(Dataset excerpts)

------------------------------

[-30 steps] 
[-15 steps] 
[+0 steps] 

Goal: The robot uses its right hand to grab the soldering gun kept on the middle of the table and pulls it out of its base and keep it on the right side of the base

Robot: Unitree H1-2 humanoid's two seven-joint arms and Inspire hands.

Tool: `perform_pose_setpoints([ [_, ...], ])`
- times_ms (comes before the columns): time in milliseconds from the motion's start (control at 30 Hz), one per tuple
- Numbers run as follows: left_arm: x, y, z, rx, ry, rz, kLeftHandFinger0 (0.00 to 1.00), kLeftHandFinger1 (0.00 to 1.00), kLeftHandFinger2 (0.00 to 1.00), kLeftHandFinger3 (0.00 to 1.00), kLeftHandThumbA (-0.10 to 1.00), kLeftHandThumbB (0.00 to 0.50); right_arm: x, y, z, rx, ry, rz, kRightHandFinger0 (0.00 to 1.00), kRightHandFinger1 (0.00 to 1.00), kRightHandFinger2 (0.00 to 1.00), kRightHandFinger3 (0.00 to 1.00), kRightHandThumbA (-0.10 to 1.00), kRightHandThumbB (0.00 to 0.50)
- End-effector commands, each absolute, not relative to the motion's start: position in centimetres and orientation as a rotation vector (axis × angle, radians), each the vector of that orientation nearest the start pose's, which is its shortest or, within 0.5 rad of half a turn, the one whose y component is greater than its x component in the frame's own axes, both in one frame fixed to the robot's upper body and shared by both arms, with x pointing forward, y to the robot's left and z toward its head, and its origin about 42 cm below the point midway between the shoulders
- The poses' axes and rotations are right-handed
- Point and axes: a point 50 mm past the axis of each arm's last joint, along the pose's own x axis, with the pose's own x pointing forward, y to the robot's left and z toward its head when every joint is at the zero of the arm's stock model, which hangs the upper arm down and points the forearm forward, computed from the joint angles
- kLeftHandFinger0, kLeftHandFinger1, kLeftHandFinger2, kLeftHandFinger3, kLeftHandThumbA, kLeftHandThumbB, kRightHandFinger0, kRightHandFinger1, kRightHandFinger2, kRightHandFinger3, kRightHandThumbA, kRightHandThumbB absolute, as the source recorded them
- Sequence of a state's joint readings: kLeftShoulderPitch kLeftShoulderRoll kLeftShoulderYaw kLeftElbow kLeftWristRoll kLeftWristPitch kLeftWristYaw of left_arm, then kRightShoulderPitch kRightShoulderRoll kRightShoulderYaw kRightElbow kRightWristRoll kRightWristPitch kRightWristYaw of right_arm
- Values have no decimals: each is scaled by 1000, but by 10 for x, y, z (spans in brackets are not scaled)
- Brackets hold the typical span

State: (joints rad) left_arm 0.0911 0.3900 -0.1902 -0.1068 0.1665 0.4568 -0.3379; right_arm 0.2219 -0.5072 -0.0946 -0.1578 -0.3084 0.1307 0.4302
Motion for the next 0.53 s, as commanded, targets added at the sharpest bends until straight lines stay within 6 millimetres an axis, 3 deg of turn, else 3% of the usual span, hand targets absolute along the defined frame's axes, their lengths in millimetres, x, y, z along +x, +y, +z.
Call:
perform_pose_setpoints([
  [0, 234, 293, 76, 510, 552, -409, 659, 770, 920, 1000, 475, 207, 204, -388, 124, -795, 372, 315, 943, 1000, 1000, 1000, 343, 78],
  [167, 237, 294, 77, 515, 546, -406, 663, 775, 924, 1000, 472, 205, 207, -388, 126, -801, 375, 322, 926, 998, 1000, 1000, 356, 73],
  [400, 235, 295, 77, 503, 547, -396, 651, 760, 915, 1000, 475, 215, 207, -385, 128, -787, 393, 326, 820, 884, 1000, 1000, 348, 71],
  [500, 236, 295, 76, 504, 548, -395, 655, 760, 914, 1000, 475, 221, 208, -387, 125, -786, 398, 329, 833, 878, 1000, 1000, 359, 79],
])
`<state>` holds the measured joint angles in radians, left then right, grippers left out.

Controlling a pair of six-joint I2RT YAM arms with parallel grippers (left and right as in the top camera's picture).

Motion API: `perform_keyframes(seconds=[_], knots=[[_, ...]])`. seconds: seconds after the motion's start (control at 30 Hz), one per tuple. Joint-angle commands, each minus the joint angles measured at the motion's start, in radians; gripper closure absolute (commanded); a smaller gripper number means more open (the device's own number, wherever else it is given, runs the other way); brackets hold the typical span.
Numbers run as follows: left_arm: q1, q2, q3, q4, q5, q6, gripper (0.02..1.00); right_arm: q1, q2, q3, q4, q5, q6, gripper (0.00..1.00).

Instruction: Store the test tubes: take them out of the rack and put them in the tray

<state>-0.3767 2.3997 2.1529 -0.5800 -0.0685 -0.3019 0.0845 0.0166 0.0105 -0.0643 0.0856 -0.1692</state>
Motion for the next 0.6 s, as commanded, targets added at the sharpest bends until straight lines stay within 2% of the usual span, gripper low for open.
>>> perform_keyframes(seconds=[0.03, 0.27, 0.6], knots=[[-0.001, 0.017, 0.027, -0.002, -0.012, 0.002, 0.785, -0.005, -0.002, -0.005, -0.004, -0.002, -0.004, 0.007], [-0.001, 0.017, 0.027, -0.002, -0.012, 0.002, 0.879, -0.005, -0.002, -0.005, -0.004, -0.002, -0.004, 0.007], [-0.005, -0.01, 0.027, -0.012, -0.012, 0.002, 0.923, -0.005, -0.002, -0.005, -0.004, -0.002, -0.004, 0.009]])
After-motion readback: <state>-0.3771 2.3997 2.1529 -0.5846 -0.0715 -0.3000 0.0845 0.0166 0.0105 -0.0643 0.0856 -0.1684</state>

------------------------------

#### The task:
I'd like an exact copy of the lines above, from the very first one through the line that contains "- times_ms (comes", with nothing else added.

#### Solution to this exercise:
[-30 steps] 
[-15 steps] 
[+0 steps] 

Goal: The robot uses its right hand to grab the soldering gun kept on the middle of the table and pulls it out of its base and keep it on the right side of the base

Robot: Unitree H1-2 humanoid's two seven-joint arms and Inspire hands.

Tool: `perform_pose_setpoints([ [_, ...], ])`
- times_ms (comes before the columns): time in milliseconds from the motion's start (control at 30 Hz), one per tuple

The answer is complete, and the exercise is done.